Given this turn of events, it should be no surprise that risk is under pressure this morning. After all, the promise of a trade deal has been supporting equity and other risk markets for the past six weeks. This is the first thing that could clearly be seen to cause a complete breakdown in the discussions. And if the trade negotiations go into hibernation, you can be sure that risk assets have much further to fall. You can also be sure that the developing narrative that European weakness is bottoming will also disappear, as any increase in US tariffs, something that is still scheduled for the middle of next month, would deal a devastating blow to any nascent recovery in Europe, especially Germany. The point is, until yesterday, the trade story was seen as a positive catalyst for risk assets. Its potential unwinding will be seen as a clear negative with all the risk-off consequences that one would expect.

Beyond the newly fraught trade situation, other market movers include, as usual, Brexit and the Fed. In the case of the former, last night saw a debate between PM Johnson and Labour’s Jeremy Corbyn where Boris focused on reelection and conclusion of the Brexit deal he renegotiated. Meanwhile, Jeremy asked for support so that he could renegotiate, yet again, the deal and then put the results to a referendum in six months’ time. The snap polls after the debate called it a draw, but the overall polls continue to favor Boris and the Tories. However, the outcome was enough to unnerve Sterling traders who pushed the pound lower all day yesterday and have continued the process today such that we are currently 0.6% below yesterday’s highs at 1.2970. It seems pretty clear that in the event of an upset victory by Corbyn, the pound would take a tumble, at least initially. Investors will definitely run from a country with a government promising a wave of nationalization of private assets. Remember what happened in Brazil when Lula was elected, Mexico with AMLO and Argentina with Fernandez a few months ago. This would be no different, although perhaps not quite as dramatic.

As to the Fed, all eyes today are on the release of the FOMC Minutes from the November meeting where they cut rates by 25bps and essentially told us that was the end of the ‘mid-cycle adjustment’. And, since then, we have heard from a plethora of Fed speakers, all explaining that they were comfortable with the current rate situation relative to the economy’s status, and that while they will respond if necessary to any weakening, they don’t believe that is a concern in the near or medium term. In fact, given how much we have heard from Fed speakers recently, it is hard to believe that the Minutes will matter at all.

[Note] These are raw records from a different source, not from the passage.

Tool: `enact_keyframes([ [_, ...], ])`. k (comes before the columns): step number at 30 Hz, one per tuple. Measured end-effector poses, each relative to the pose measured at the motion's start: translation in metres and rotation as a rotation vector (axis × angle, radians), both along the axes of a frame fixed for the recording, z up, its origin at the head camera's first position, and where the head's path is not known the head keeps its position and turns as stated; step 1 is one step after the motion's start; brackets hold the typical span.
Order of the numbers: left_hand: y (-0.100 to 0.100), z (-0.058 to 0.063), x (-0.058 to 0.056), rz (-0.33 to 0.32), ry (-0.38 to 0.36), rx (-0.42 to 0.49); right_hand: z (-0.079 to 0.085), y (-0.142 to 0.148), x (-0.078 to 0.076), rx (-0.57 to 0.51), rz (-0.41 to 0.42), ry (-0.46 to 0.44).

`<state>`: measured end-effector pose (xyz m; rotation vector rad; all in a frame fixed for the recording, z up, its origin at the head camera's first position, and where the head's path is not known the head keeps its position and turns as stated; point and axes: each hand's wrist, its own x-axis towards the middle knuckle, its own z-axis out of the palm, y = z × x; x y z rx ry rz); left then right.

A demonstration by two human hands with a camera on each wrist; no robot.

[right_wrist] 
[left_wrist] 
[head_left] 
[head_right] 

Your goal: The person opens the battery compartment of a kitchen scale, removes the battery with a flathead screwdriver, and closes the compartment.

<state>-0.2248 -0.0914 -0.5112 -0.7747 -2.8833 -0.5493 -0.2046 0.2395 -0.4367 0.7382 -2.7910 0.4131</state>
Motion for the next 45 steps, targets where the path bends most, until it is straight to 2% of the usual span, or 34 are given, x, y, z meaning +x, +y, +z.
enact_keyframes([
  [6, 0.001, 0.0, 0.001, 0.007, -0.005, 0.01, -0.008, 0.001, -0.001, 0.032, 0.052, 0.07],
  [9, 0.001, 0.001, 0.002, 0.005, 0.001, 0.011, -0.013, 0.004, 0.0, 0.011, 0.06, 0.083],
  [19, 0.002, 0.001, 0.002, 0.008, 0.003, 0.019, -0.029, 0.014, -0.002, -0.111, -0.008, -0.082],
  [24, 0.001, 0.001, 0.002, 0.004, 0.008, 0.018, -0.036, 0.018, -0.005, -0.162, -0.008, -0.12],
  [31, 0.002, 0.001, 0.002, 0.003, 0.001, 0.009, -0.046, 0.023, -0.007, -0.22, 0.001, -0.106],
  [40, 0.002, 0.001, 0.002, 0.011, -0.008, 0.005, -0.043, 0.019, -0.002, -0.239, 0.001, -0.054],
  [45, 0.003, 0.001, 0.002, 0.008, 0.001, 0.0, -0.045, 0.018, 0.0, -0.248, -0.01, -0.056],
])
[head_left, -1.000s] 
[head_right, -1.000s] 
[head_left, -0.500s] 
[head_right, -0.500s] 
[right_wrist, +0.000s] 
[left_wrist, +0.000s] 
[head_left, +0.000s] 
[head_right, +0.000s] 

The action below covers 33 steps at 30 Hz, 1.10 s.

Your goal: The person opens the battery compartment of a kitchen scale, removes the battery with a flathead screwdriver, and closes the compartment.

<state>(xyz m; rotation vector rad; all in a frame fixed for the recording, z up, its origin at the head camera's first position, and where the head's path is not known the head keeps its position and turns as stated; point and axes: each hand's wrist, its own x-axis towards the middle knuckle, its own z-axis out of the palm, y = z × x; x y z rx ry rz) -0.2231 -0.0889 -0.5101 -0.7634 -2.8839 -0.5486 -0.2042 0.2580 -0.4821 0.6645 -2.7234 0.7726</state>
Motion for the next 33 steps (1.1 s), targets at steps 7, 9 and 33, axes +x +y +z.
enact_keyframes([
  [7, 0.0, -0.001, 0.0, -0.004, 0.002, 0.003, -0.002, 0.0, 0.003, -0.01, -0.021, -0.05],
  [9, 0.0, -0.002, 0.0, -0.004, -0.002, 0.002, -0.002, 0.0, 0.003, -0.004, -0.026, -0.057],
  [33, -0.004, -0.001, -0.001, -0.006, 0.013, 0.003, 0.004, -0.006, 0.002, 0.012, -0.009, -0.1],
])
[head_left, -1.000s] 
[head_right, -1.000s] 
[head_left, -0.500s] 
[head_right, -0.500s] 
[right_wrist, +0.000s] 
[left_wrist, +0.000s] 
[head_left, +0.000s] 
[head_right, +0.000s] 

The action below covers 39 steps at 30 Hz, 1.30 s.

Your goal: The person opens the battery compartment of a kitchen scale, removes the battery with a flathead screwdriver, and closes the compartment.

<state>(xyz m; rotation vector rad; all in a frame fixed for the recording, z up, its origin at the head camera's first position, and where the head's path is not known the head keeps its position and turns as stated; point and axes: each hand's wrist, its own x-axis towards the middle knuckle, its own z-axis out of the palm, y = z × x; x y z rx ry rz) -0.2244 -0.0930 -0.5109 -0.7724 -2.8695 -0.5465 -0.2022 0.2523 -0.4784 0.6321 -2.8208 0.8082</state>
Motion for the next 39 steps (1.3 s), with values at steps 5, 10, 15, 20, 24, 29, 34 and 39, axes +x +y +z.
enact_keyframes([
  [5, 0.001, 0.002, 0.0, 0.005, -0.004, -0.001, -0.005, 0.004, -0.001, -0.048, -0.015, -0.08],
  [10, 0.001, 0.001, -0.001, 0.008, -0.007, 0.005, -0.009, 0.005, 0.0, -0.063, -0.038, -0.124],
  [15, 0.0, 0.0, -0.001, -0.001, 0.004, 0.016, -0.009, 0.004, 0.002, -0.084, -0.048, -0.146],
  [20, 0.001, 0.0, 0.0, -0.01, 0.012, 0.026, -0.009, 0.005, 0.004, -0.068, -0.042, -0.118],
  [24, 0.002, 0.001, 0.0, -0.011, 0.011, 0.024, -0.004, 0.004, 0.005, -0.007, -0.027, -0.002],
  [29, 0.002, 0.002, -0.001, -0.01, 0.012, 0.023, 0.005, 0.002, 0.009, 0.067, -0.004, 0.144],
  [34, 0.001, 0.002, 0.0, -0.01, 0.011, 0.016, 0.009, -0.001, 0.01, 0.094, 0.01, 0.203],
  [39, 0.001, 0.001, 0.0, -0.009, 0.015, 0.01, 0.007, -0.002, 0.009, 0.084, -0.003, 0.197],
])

So reviewing market activity, G10 currencies are all lower, save the yen, which is basically unchanged. The weakest link is NOK, which is suffering on the combination of risk aversion and weak oil prices (+0.4% today but -4.0% this week). But the weakness is solid elsewhere, between 0.2% and 0.5%. In the EMG bloc, CLP is once again leading the way lower, down 1.0% this morning after a 2.0% decline yesterday, with spot pushing back toward that psychological 800 level (currently 795). But pretty much every other currency in the bloc is lower as well, somewhere between 0.2% and 0.4%, with just a few scattered currencies essentially unchanged on the day.

And that really describes what we have seen thus far today. With only the FOMC Minutes on the docket, and no other Fed speakers, my take is the FX market will take its cues from the broader risk sentiment, and the dollar is in a position to reverse its losses of the past week. Barring a shocking change of view by Congress, look for a test of 1.10 in the euro by the end of the week.